The Deadly Earthquake of Nepal and How this Type 1 Survived Everest


 2016-04-13

Before midday, April 25, 2015, on the tallest mountain of the world, it was quiet and overcast, snow layering atop of icy ridges. The weather had halted all climbs, the snowfall obscuring the pass. Apart from a couple of altitude sick climbers who’d stopped at Base Camp the night before, and then descended on foot, there was little movement on the mountain. Just a year prior, almost to date, an ice release killed 16 climbers on Everest—it’d been the deadliest incident in the mountain’s history. What would happen in the matter of minutes would be the worst disaster to hit Everest yet.

Quartz journalist Svati Narula, who also has type 1 diabetes, was at Base Camp that day finishing emails and thinking about what to have for lunch. She’d come to the mountain, not as a climber, but hired to document communications and run social media outreach for seasoned climber and filmmaker David Breashears.

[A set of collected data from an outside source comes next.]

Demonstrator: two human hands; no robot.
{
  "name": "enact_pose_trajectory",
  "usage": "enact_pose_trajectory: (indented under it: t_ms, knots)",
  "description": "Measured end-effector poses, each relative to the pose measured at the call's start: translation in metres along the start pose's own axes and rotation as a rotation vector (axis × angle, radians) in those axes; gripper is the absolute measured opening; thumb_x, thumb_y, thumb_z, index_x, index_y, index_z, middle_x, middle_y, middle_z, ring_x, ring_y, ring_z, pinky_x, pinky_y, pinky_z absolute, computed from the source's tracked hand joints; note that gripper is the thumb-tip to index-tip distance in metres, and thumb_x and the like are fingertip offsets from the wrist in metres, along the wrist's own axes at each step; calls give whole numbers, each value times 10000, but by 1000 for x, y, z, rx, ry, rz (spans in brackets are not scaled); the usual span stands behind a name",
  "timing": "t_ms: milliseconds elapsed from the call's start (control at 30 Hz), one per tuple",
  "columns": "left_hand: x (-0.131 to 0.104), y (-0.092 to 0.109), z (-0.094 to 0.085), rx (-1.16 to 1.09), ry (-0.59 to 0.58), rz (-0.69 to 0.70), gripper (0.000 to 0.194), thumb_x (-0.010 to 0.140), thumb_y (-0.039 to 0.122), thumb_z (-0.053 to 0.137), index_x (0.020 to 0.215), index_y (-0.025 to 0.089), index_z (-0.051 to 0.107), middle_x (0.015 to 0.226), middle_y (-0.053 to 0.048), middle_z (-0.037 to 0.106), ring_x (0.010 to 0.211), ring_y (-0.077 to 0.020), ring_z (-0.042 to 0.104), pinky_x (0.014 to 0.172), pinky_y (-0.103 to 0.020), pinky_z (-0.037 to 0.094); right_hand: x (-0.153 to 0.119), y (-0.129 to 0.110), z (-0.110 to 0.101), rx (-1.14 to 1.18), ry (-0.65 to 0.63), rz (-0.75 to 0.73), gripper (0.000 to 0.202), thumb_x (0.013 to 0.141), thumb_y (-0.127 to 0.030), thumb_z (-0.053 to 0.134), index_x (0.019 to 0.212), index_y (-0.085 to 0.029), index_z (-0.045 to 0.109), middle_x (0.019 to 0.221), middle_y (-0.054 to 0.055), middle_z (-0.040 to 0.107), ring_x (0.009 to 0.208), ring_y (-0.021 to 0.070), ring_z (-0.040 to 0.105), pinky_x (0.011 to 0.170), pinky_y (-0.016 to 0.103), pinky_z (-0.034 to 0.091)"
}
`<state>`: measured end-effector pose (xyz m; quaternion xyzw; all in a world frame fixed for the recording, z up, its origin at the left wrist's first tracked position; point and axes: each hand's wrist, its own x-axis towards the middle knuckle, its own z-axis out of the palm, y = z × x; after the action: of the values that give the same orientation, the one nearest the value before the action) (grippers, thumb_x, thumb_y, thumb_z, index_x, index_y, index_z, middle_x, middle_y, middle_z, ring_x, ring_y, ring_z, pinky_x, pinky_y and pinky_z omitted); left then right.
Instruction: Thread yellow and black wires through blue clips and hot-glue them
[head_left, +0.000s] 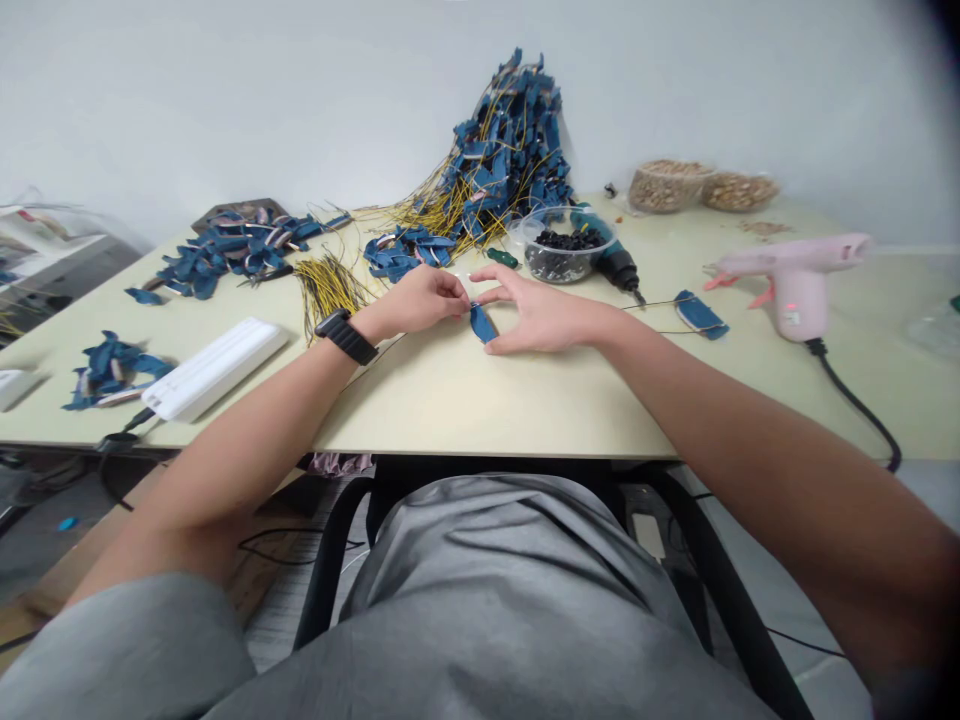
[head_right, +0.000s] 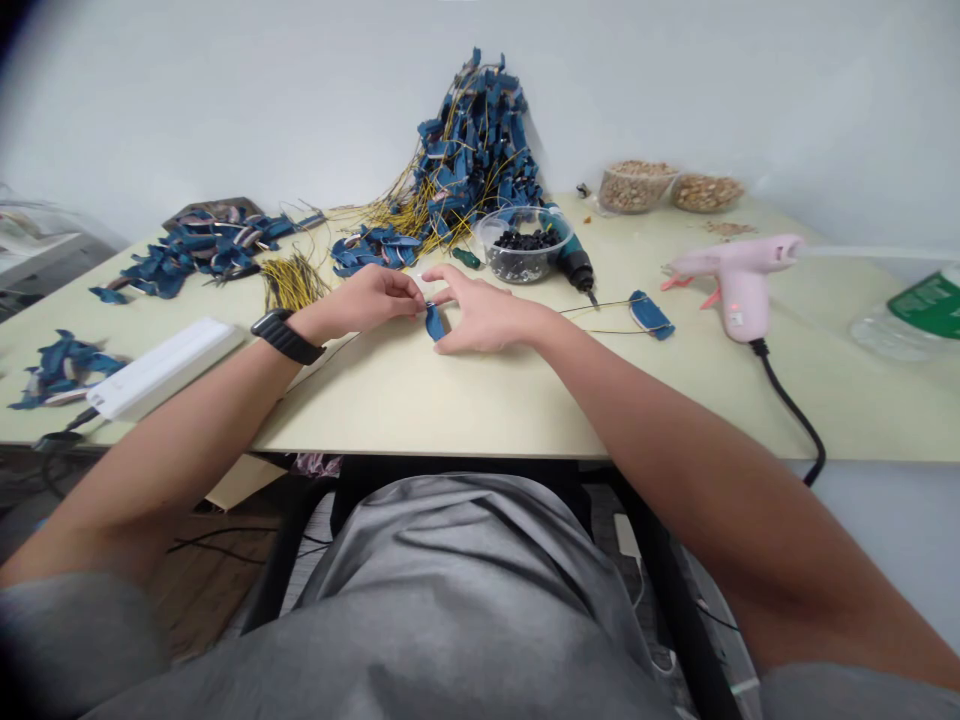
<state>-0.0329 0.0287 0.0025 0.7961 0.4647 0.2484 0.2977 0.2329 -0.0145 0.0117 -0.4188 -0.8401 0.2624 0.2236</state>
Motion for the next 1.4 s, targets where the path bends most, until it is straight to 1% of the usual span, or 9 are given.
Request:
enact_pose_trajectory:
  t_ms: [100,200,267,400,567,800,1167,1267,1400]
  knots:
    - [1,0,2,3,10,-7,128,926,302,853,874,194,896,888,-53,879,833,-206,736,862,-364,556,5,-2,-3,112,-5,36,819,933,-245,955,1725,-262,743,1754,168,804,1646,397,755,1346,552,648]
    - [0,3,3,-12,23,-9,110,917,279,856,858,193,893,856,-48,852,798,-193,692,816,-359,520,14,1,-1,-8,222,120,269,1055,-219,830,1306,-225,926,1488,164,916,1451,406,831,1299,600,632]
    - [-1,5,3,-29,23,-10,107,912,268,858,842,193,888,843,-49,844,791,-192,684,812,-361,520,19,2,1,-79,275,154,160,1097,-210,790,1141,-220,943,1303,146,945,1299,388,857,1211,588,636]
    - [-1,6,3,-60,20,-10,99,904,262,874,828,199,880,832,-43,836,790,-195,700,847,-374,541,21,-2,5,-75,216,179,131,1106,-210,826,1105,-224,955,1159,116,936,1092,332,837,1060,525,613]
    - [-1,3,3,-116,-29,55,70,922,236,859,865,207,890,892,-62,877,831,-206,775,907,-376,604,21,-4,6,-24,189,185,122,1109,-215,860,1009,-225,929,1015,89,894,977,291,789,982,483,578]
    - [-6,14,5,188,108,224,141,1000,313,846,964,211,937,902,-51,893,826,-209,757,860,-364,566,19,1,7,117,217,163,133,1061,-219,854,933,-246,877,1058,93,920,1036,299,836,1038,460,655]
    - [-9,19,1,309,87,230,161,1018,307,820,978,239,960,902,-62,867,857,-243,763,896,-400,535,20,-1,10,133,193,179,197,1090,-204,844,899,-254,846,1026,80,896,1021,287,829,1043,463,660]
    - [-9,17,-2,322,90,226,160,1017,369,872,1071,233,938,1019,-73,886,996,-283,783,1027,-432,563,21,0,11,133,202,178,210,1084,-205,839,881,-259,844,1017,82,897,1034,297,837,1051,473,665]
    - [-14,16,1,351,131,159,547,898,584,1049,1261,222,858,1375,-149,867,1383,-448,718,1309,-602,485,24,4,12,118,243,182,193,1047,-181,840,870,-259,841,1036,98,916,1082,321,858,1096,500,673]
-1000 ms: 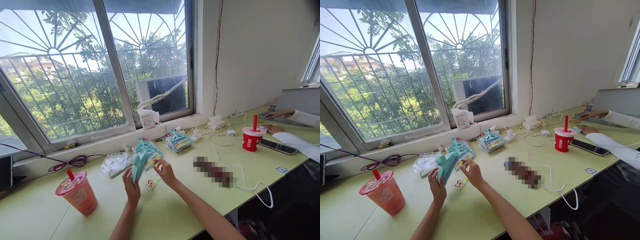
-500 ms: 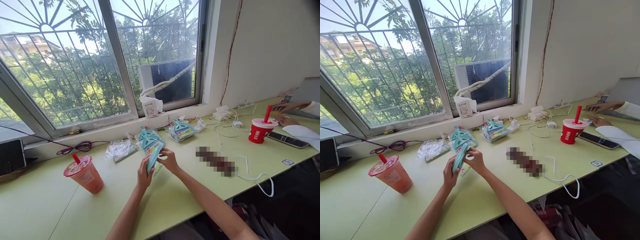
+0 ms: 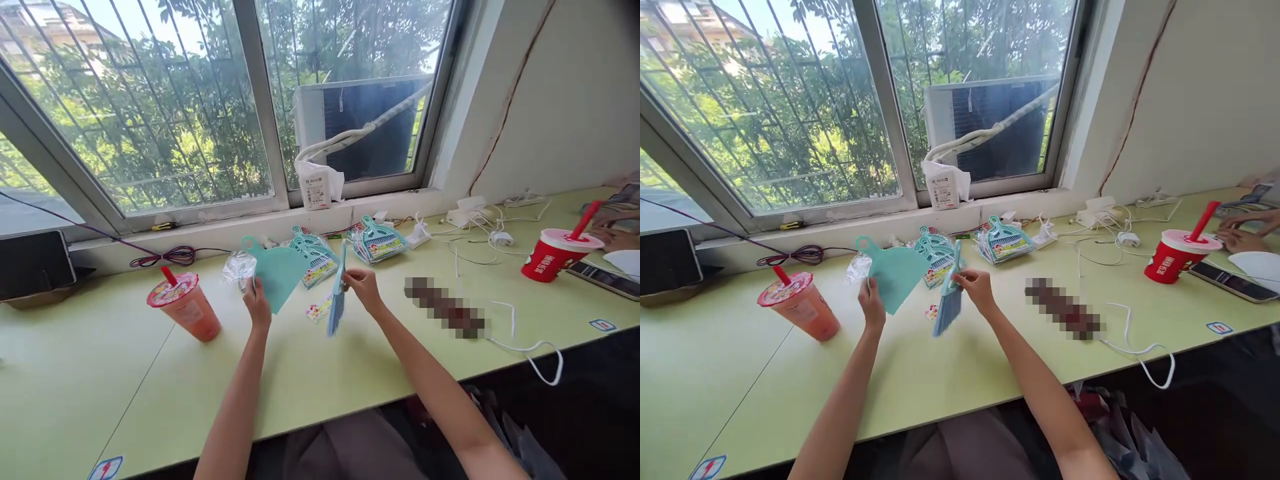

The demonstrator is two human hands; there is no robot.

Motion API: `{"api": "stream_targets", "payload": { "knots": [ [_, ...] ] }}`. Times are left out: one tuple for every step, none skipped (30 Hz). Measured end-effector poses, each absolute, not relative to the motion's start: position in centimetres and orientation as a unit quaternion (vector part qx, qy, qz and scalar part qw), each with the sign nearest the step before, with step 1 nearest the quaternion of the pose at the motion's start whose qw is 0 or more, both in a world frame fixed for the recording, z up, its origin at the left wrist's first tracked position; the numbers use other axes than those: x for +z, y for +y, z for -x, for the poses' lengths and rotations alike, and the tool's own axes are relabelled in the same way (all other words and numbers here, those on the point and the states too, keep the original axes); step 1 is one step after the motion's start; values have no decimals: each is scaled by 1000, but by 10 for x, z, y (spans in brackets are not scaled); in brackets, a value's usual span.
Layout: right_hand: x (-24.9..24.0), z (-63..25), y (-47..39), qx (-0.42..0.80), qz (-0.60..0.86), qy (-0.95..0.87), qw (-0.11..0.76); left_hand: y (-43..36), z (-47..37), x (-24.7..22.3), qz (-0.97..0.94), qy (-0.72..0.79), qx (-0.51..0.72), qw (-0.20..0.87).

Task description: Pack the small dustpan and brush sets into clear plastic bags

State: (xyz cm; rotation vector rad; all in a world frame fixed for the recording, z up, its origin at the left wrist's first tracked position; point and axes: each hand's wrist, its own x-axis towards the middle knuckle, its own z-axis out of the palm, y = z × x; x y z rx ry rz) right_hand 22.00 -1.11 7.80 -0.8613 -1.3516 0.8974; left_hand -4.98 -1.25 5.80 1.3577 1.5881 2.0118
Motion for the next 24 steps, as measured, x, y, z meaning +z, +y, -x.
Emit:
{"api": "stream_targets", "payload": {
  "knots": [
    [74,-218,-11,356,394,-593,605,-12,47,58,-470,537,687,136],
    [70,-216,-12,321,412,-605,601,-11,44,57,-488,522,678,173],
    [67,-214,-14,285,426,-620,593,-11,40,57,-500,505,669,216],
    [65,-212,-16,247,437,-638,583,-12,36,56,-512,488,656,264],
    [64,-210,-18,205,447,-656,573,-13,30,56,-526,470,636,313],
    [63,-209,-20,161,456,-672,561,-15,24,56,-542,451,609,362],
    [63,-209,-22,119,465,-685,549,-18,18,57,-558,434,582,402],
    [63,-209,-23,81,473,-695,536,-22,11,57,-575,418,557,429],
    [63,-210,-23,49,481,-703,522,-25,4,58,-595,403,534,445],
    [62,-210,-23,24,489,-709,508,-29,-3,59,-614,391,518,449],
    [61,-210,-22,6,495,-714,495,-33,-9,59,-633,383,505,445],
    [61,-210,-21,-3,497,-721,484,-36,-15,60,-649,379,494,437],
    [60,-210,-20,-4,493,-728,476,-38,-19,59,-662,381,486,425],
    [59,-209,-19,3,485,-736,471,-40,-23,59,-671,388,480,411],
    [58,-208,-19,14,475,-744,470,-40,-26,58,-676,396,477,397],
    [58,-208,-19,28,464,-750,471,-40,-27,57,-679,403,477,385],
    [59,-208,-20,39,456,-753,473,-38,-27,55,-680,408,479,377],
    [60,-208,-20,44,450,-754,477,-36,-25,53,-677,412,484,372],
    [62,-209,-21,43,447,-751,484,-33,-23,51,-669,418,491,369],
    [64,-211,-22,34,447,-744,495,-30,-20,48,-658,425,501,369],
    [66,-213,-22,21,449,-735,508,-27,-16,46,-643,433,513,370],
    [67,-216,-21,7,455,-723,519,-24,-13,44,-625,442,526,372],
    [68,-219,-19,-2,463,-711,529,-21,-10,42,-607,449,538,376],
    [69,-221,-16,4,471,-704,531,-19,-7,40,-593,450,546,383]
  ]
}}
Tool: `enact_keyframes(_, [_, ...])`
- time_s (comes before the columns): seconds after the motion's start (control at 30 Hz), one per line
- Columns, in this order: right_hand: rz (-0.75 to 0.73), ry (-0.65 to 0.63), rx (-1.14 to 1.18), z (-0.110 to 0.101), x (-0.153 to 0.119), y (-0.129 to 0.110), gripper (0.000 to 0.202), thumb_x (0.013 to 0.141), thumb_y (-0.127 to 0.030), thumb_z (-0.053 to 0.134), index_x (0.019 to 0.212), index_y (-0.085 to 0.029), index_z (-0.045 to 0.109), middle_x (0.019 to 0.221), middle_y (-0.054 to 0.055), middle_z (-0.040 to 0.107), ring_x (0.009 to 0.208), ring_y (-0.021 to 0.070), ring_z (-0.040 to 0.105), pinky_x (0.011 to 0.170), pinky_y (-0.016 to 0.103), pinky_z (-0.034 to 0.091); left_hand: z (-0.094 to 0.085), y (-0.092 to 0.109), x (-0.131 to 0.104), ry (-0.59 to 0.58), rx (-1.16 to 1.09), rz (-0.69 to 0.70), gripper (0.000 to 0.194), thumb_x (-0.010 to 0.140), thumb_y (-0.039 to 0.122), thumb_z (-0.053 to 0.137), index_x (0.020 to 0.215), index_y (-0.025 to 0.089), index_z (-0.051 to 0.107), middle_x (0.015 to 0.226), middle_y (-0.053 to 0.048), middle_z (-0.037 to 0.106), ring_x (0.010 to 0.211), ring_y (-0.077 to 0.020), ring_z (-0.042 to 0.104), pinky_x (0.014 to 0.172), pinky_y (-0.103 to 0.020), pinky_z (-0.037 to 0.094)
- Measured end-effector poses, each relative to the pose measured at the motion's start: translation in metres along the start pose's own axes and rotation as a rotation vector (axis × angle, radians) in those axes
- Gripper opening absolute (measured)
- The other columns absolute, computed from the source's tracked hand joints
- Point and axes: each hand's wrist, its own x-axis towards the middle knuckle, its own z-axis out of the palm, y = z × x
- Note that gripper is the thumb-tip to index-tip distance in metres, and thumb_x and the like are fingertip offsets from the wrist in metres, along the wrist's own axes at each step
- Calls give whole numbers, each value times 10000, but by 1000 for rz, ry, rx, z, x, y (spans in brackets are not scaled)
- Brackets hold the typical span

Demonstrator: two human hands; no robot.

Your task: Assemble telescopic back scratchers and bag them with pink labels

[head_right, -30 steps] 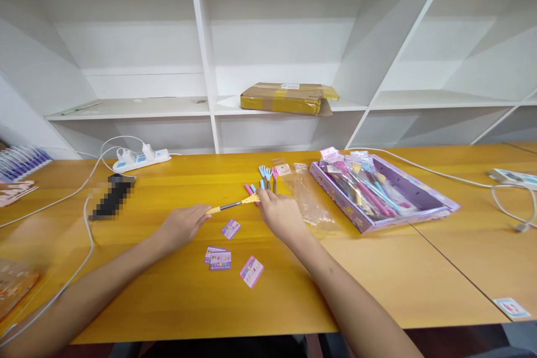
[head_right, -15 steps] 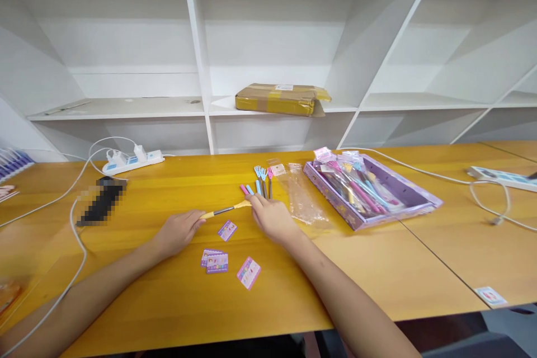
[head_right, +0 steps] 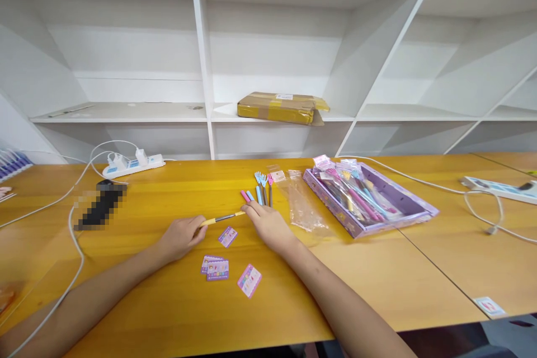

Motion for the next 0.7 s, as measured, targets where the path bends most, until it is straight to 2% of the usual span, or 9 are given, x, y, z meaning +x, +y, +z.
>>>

Although she’d been scared ascending to her new office at Base Camp, things had so far gone well for the few weeks she’d been there. At the age of 23, she was in shape and had packed plenty of diabetes supplies.

Svati had read about the Himalayas extensively and was drawn to covering outdoor sports; however, she’d never imagined actually being at the foot of Everest, 17,500 feet (5,300 meters) above sea level where taking a breath only gives you half the oxygen your body is used to getting. Her endocrinologist had flat out said that she shouldn’t go. You won’t be able to manage your blood sugars, she’d been warned. Besides, a continuous glucose monitor (CGM) is only approved for 10,000 feet and Base Camp, her new office for the next six to eight weeks, was nearly double that. She hadn’t needed to convince her endo—she was going regardless of warnings, not wanting to miss an opportunity of a lifetime to cover the famous documentarian’s work—what was more difficult was convincing her mother.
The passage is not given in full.